Well, one thing is clear: those of us on the front lines fighting for low-income and working-class Black families won’t be fooled by a one-sided report that offers limited solutions for our children.  That’s why we are urging all charter advocates to be more vigilant now than ever as the NAACP pushes model legislation to change state laws to stop new charter schools. Up until now they’ve been all talk and no action. Now is the time to fight back and double down on our own “model legislation” to bring more education options to families across the country. BAEO is ready for this fight.

So, NAACP: Black families deserve better from your organization if we’re ever going to, as you put it, “become fully contributing citizens of society.”

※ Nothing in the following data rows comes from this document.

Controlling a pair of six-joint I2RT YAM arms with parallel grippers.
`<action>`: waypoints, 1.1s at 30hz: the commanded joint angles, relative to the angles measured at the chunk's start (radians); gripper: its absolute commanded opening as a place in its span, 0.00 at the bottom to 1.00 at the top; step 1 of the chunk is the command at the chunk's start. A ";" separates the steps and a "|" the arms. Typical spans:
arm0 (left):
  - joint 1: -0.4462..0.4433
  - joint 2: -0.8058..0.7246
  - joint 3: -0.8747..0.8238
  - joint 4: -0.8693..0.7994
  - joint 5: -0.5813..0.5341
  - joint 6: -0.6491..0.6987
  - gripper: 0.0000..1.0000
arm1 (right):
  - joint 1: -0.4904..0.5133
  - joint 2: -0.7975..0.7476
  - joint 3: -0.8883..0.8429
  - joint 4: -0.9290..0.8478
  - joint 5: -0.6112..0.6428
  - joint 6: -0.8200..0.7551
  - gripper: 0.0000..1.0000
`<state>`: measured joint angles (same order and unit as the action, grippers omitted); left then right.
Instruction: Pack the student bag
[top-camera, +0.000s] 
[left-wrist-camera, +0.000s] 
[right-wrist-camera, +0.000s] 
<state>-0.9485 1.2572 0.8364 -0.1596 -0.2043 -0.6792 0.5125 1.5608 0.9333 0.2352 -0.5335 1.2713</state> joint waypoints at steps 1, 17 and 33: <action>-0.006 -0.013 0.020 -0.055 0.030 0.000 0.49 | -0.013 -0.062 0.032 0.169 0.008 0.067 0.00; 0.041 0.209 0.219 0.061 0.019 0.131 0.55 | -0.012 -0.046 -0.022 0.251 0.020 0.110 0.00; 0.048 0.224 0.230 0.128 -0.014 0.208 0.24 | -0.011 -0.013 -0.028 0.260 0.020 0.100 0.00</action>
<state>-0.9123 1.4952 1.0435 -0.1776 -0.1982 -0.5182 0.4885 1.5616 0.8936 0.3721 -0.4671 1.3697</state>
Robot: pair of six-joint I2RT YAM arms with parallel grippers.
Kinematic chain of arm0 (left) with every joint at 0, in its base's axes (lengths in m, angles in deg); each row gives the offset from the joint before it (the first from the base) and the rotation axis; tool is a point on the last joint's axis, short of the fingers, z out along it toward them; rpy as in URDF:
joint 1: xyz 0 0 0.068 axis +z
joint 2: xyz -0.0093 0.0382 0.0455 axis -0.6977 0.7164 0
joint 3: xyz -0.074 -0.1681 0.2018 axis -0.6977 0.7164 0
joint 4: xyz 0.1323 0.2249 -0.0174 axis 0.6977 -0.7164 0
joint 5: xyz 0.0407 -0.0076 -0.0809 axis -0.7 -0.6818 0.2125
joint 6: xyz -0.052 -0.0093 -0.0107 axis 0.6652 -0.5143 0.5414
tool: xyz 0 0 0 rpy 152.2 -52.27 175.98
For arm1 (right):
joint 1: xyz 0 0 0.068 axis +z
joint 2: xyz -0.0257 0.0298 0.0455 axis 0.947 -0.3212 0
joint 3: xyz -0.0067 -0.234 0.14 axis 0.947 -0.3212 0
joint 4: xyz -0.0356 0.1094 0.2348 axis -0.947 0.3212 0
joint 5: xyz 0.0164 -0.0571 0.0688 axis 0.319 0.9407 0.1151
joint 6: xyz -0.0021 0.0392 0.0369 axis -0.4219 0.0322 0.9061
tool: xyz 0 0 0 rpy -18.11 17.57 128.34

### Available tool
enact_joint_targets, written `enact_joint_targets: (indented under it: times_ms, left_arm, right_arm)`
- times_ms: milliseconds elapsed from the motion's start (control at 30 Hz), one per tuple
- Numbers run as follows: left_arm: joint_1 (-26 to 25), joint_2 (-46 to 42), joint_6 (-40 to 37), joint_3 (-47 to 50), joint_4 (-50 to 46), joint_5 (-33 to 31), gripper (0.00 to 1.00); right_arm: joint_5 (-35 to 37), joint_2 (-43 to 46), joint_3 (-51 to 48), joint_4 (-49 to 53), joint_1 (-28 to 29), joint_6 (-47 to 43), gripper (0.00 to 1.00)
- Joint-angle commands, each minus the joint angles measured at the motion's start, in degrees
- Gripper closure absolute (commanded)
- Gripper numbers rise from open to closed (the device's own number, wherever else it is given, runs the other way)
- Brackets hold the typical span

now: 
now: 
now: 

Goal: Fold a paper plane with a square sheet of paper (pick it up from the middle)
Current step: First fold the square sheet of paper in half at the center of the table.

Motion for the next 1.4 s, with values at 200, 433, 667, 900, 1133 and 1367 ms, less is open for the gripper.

Jacqueline Cooper is the President of the Black Alliance for Educational Options, one of America’s preeminent nonprofit education advocacy organizations dedicated to increasing access to high-quality education options for low-income and working-class Black families. As BAEO’s president, Cooper leads a national executive leadership team in implementing the organization’s mission, strategic goals, and vision.

Cooper previously served as BAEO’s Interim President and as Chief of Staff. She was responsible for the central coordination of staff activities and ensuring organizational alignment with the strategic priorities of the board. As a key member of BAEO's executive leadership team, she supported the organization in achieving its goals and objectives through improving performance management and talent development; eliminating barriers to coordination, cooperation, and collaboration; and stewarding the organization's resources to promote efficiency and cost management.

Cooper arrived at BAEO in 2009 as Director of Strategic Initiatives. In this position, she designed and implemented a management system that clarified strategy, optimized data, achieved vertical and horizontal alignment and linked strategy to operations. Most notably, Cooper directed BAEO's Annual Symposium, the largest gathering of Black education reform supporters in the nation.

Prior to BAEO, Cooper worked for 11 years at JP Morgan Chase. In her last position as Vice President and Business Manager in Global Syndicated Finance, she managed staffing, logistical needs and the performance review process for the investment bank's largest department. Cooper also owned and operated four elite "Shining Star" Curves franchises in Jersey City, New Jersey.

Cooper earned a bachelor's degree in economics from Bryn Mawr College and a M.B.A. in finance and accounting from New York University's Stern School of Business. She is a member of Delta Sigma Theta Sorority, Inc. and Jack and Jill of America, Inc. Cooper resides in New Jersey with her husband and daughter.